THE PROBLEM => Please find the lines in the following records that hold "coords", and copy them.

BEGIN

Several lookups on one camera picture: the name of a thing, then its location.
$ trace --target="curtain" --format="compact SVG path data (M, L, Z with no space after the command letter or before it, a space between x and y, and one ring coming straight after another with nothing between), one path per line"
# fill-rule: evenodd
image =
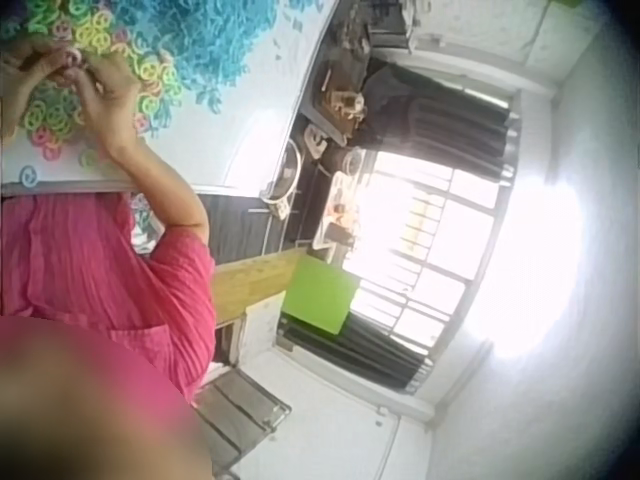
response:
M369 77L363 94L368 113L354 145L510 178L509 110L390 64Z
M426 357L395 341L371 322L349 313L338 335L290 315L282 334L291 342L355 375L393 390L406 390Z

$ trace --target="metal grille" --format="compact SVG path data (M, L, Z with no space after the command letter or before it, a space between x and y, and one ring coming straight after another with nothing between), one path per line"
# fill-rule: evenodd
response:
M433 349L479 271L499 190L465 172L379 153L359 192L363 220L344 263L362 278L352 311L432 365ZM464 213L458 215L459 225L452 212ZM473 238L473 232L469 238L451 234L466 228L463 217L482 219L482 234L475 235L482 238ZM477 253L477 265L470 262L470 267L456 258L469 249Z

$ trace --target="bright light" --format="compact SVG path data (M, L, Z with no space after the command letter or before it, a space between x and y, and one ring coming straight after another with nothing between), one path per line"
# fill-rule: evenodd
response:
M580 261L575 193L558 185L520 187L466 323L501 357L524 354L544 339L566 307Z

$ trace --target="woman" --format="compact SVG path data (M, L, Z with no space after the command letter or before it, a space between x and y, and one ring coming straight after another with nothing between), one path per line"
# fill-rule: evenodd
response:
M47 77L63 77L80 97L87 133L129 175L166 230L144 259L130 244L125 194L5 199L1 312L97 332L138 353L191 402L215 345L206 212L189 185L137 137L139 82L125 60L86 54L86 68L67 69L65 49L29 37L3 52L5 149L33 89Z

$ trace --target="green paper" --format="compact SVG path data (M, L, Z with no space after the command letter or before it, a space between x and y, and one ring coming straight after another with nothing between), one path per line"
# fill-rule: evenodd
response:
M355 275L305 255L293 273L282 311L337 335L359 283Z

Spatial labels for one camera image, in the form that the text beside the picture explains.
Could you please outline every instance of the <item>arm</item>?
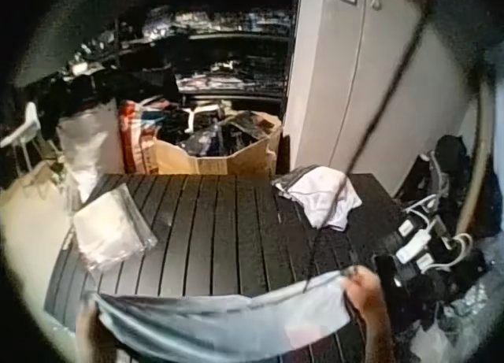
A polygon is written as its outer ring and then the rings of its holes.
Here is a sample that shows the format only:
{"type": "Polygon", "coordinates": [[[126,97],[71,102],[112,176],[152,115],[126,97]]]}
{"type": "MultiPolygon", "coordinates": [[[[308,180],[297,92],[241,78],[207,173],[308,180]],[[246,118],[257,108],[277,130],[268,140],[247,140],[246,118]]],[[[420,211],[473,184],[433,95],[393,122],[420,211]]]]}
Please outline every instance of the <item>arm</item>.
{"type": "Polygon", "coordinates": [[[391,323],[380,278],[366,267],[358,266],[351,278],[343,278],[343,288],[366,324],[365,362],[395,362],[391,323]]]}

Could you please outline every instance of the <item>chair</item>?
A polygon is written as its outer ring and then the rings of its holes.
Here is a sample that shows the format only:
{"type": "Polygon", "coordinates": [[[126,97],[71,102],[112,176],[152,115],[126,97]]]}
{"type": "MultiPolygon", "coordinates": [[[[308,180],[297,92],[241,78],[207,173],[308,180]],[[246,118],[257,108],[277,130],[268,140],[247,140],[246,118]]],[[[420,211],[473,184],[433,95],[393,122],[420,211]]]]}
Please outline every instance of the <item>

END
BEGIN

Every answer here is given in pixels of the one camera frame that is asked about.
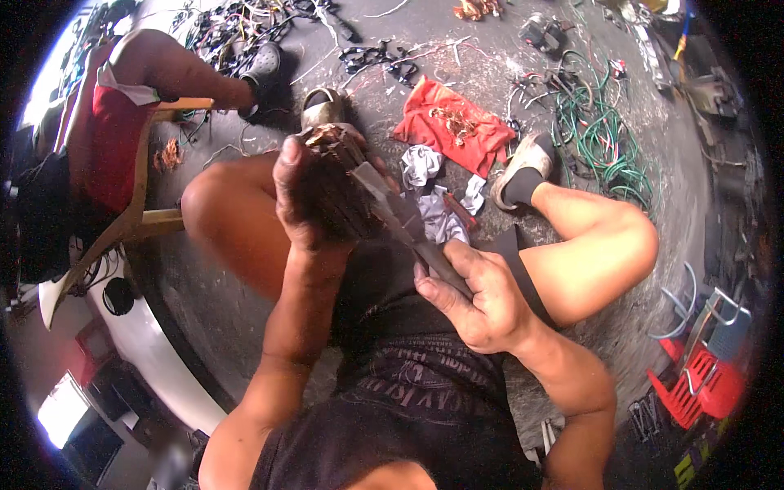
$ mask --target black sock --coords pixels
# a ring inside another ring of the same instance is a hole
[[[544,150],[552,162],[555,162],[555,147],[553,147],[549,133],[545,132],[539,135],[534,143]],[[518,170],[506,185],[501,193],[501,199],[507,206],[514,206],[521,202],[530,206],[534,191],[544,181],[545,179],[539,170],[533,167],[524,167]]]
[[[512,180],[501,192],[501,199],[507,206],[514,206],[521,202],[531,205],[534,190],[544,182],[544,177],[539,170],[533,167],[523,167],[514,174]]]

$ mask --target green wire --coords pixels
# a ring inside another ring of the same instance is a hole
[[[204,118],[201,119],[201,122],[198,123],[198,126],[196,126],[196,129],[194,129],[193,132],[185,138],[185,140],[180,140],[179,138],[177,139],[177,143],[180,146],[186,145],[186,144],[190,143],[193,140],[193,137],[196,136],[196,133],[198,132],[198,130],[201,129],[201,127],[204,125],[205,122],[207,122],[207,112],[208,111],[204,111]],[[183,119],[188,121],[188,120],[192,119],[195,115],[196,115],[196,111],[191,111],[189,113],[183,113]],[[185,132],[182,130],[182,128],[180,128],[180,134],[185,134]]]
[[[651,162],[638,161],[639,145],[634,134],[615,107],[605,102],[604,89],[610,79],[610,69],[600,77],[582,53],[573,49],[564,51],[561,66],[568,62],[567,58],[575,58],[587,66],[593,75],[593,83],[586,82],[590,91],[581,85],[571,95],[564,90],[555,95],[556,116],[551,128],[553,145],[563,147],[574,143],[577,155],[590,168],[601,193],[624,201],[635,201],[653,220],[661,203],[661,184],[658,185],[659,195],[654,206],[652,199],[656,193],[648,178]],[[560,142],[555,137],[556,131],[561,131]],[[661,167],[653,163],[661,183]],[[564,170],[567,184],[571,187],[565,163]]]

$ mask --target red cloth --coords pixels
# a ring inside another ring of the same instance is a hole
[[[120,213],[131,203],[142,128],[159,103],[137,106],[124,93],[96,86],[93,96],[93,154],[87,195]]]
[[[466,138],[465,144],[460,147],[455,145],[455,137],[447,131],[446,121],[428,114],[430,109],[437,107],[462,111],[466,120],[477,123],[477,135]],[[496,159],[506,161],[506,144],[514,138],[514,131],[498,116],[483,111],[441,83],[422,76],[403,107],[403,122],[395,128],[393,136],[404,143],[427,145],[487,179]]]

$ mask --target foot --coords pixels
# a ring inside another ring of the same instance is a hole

END

THE COMPLETED TASK =>
$ mask --target black sock --coords pixels
$ mask --target green wire --coords pixels
$ mask --target red cloth --coords pixels
$ mask --target foot --coords pixels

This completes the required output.